Finally, the script also adds the field NGINX_STATUS_FAMILY
taking values 2xx
, 3xx
, etc, so that
it is easy to find all the logs of a specific status family.
#!/usr/bin/env bash
test=0
last=0
send_or_show='./systemd-cat-native'
[ "${1}" = "test" ] && test=1 && last=100 && send_or_show=cat
pattern='(?x) # Enable PCRE2 extended mode
^
(?<NGINX_REMOTE_ADDR>[^ ]+) \s - \s # NGINX_REMOTE_ADDR
(?<NGINX_REMOTE_USER>[^ ]+) \s # NGINX_REMOTE_USER
\[
(?<NGINX_TIME_LOCAL>[^\]]+) # NGINX_TIME_LOCAL
\]
\s+ "
(?<MESSAGE> # MESSAGE
(?<NGINX_METHOD>[A-Z]+) \s+ # NGINX_METHOD
(?<NGINX_URL>[^ ]+) \s+ # NGINX_URL
HTTP/(?<NGINX_HTTP_VERSION>[^"]+) # NGINX_HTTP_VERSION
)
" \s+
(?<NGINX_STATUS>\d+) \s+ # NGINX_STATUS
(?<NGINX_BODY_BYTES_SENT>\d+) \s+ # NGINX_BODY_BYTES_SENT
"(?<NGINX_HTTP_REFERER>[^"]*)" \s+ # NGINX_HTTP_REFERER
"(?<NGINX_HTTP_USER_AGENT>[^"]*)" # NGINX_HTTP_USER_AGENT
'
tail -n $last -F /var/log/nginx/*access.log \
| log2journal "${pattern}" \
--filename-key=NGINX_LOG_FILE \
--duplicate=PRIORITY=NGINX_STATUS \
--duplicate=NGINX_STATUS_FAMILY=NGINX_STATUS \
--inject=SYSLOG_IDENTIFIER=nginx-log \
--unmatched-key=MESSAGE \
--inject-unmatched=PRIORITY=1 \
--rewrite='PRIORITY=/^5/3 --rewrite=PRIORITY=/.*/6' \
--rewrite='NGINX_STATUS_FAMILY=/^(?<first_digit>[0-9]).*$/${first_digit}xx' \
--rewrite='NGINX_STATUS_FAMILY=/^.*$/UNKNOWN' \
| $send_or_show
log2journal
options
Netdata log2journal v1.43.0-276-gfff8d1181
Convert structured log input to systemd Journal Export Format.

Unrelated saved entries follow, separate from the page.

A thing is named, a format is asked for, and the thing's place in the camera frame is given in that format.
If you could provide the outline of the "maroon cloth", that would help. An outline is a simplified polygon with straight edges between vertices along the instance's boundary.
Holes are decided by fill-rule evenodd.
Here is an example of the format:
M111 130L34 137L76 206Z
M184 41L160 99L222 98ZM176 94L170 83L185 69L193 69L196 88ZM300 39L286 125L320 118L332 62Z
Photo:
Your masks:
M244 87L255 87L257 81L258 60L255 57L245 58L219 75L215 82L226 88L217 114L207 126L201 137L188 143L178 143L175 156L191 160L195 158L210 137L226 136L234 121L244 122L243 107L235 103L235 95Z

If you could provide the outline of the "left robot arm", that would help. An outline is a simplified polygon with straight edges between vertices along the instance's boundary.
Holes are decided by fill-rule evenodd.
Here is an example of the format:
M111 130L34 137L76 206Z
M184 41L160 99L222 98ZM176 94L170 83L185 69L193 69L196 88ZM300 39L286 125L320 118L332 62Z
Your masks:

Using PCRE2 patterns, extract the fields from structured logs on the standard
input, and generate output according to systemd Journal Export Format.
Usage: ./log2journal [OPTIONS] PATTERN
Options:
--file /path/to/file.yaml
Read yaml configuration file for instructions.
--show-config
Show the configuration in yaml format before starting the job.

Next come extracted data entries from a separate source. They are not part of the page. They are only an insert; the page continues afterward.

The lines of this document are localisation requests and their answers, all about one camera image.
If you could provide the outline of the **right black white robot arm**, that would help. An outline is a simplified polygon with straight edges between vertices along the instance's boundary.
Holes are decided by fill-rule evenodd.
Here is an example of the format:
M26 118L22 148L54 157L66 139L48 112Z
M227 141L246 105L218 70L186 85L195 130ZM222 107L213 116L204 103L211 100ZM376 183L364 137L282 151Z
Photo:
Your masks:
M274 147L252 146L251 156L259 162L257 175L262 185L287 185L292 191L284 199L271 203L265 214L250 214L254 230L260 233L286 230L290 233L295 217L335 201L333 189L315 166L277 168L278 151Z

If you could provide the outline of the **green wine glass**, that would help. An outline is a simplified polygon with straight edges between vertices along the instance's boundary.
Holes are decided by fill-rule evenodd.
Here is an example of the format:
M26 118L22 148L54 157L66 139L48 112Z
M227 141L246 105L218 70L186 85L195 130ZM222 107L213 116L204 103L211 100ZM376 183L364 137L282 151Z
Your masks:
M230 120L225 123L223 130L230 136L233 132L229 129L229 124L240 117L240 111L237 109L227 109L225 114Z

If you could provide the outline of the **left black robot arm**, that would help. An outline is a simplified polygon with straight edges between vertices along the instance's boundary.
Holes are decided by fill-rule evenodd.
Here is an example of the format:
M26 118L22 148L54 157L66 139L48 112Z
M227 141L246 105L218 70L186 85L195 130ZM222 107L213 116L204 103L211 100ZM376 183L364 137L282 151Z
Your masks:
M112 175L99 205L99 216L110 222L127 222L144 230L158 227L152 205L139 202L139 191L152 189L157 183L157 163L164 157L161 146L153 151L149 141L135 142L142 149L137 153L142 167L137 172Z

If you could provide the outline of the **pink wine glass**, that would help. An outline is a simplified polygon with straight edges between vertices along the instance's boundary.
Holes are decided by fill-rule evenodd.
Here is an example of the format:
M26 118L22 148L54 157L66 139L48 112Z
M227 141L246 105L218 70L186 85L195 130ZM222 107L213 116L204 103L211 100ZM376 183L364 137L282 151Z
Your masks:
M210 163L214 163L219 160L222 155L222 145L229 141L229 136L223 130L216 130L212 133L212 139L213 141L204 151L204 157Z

This is also an easy way to convert command line parameters to yaml.
--filename-key KEY
Add a field with KEY as the key and the current filename as value.
Automatically detects filenames when piped after 'tail -F',
and tail matches multiple filenames.
To inject the filename when tailing a single file, use --inject.
--unmatched-key KEY
Include unmatched log entries in the output with KEY as the field name.

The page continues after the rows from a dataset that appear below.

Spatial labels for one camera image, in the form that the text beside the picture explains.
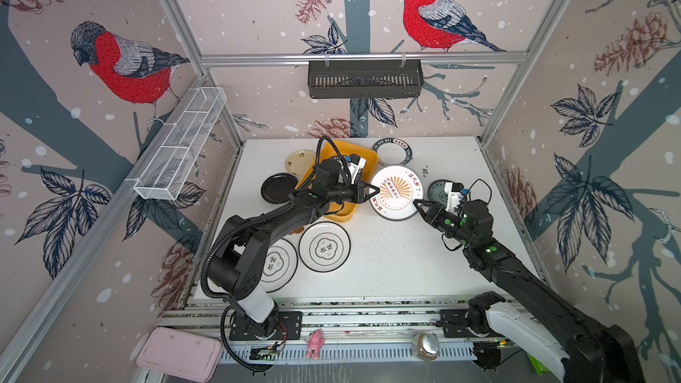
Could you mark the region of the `orange sunburst plate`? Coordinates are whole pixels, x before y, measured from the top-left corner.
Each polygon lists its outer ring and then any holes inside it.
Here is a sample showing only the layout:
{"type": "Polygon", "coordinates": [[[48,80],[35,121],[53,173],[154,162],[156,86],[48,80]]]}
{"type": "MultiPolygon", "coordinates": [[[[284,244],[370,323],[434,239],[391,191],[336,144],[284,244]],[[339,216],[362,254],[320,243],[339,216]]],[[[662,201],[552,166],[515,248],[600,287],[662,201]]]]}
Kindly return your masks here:
{"type": "Polygon", "coordinates": [[[390,221],[404,221],[417,213],[413,202],[424,199],[424,188],[418,175],[405,166],[392,165],[378,170],[371,185],[380,192],[370,200],[372,209],[390,221]]]}

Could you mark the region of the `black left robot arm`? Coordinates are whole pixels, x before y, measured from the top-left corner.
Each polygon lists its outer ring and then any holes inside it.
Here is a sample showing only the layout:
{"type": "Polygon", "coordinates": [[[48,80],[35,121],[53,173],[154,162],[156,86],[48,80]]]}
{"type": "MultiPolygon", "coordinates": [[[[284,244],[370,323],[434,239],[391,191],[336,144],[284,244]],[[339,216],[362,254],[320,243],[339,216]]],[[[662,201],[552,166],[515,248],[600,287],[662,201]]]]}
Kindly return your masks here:
{"type": "Polygon", "coordinates": [[[377,196],[380,188],[363,179],[369,164],[360,152],[342,152],[331,138],[319,138],[311,172],[294,179],[280,207],[250,218],[235,215],[222,226],[200,268],[203,294],[241,314],[247,333],[275,333],[279,306],[261,284],[268,251],[285,235],[329,216],[332,205],[359,205],[377,196]]]}

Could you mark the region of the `white plate under arm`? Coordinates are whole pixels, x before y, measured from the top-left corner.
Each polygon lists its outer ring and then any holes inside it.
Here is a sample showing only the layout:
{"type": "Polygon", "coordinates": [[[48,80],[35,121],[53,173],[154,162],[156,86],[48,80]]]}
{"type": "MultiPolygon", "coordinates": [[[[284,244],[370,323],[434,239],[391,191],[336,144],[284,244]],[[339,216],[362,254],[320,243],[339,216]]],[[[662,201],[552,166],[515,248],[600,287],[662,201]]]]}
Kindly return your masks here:
{"type": "Polygon", "coordinates": [[[268,250],[260,280],[268,294],[285,287],[294,277],[299,264],[298,252],[288,239],[280,239],[268,250]]]}

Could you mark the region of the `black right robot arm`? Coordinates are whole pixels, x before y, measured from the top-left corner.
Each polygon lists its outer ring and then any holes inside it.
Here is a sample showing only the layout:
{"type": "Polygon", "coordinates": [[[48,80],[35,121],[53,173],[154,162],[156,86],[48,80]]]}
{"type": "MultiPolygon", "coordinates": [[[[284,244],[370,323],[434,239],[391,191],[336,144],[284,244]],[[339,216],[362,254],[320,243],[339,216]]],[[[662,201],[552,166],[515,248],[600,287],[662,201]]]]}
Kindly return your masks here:
{"type": "Polygon", "coordinates": [[[452,213],[427,200],[413,202],[422,219],[463,248],[471,269],[509,294],[516,309],[495,292],[469,303],[469,328],[511,340],[563,382],[642,382],[644,372],[629,333],[606,327],[560,297],[493,236],[493,216],[483,200],[452,213]]]}

Use this to include unmatched entries to the output stream.
Usually it should be set to --unmatched-key=MESSAGE so that the
unmatched entry will appear as the log message in the journals.
Use --inject-unmatched to inject additional fields to unmatched lines.
--duplicate TARGET=KEY1[,KEY2[,KEY3[,...]]
Create a new key called TARGET, duplicating the values of the keys
given. Useful for further processing. When multiple keys are given,
their values are separated by comma.
Up to 512 duplications can be given on the command line, and up to
20 keys per duplication command are allowed.
--inject LINE
Inject constant fields to the output (both matched and unmatched logs).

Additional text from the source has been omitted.